Investigadores de la Universidad de Yale realizaron un exhaustivo análisis de genomas de poblaciones de Near Oceanía que revela cómo el ADN heredado de los denisovanos, un grupo humano extinto, sigue activo en las personas actuales. Este trabajo ayuda a llenar vacíos importantes en los estudios genéticos, que tradicionalmente se centraron más en poblaciones de origen europeo.
Al secuenciar los genomas de 177 individuos de 12 poblaciones distintas en regiones como Papúa Nueva Guinea, el archipiélago de Bismarck y las Islas Salomón, los científicos combinaron estos datos con más de mil genomas previamente publicados.

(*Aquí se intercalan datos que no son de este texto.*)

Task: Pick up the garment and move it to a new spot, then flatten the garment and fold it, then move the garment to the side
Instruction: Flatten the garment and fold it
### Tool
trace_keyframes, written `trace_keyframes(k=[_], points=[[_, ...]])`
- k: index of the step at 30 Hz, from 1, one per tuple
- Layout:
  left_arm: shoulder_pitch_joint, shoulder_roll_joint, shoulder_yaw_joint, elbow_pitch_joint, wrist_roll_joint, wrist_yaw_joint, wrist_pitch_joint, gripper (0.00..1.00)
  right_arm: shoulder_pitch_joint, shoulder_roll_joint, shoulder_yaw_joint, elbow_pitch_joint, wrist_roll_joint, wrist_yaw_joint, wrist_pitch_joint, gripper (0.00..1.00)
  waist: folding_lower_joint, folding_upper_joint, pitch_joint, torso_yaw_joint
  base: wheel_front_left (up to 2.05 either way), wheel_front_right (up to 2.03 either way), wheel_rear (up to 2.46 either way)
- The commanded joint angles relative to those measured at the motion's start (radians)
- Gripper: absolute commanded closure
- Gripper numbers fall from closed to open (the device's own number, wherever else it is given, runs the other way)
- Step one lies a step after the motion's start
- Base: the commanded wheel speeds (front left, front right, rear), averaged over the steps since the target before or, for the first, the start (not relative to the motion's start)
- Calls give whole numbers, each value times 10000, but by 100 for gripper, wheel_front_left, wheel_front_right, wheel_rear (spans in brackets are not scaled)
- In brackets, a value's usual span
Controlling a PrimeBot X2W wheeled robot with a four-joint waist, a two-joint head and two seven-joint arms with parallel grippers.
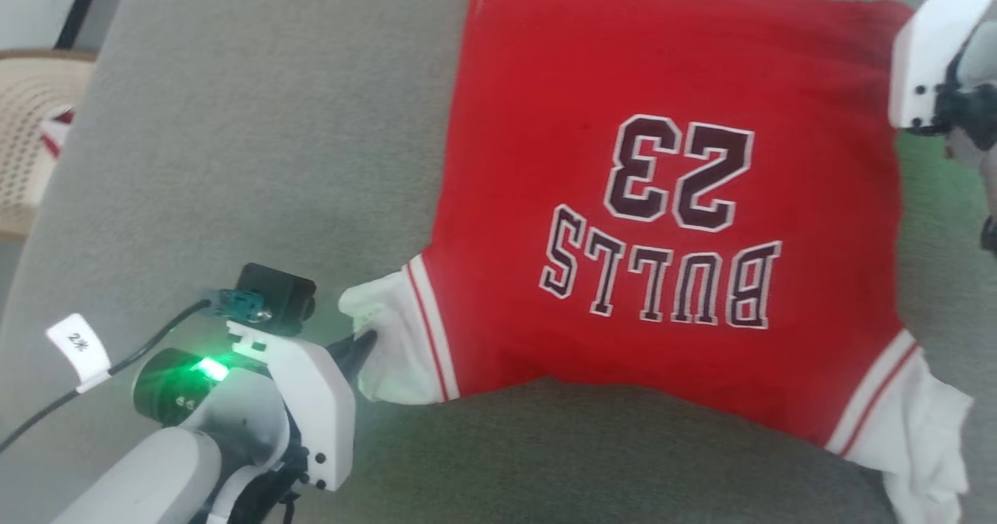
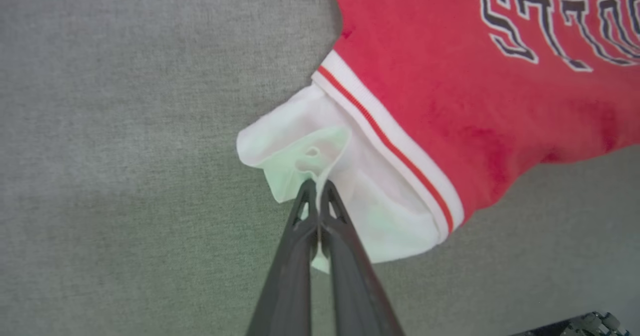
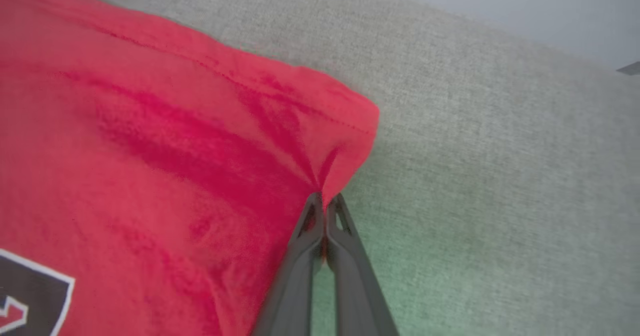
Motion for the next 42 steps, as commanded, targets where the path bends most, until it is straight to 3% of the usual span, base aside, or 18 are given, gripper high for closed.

De esta forma, lograron reconstruir parte de la historia de los primeros pobladores del Pacífico, que llegaron hace al menos 45.000 años.
Uno de los hallazgos más relevantes es que los ancestros de estas poblaciones se cruzaron con al menos tres grupos diferentes de denisovanos. Esto dejó variantes genéticas que persisten hasta hoy y que no son solo restos inactivos del pasado.
Estas variantes influyen de manera activa en la regulación de genes, algo que representa un avance significativo para entender cómo la evolución moldeó nuestra biología.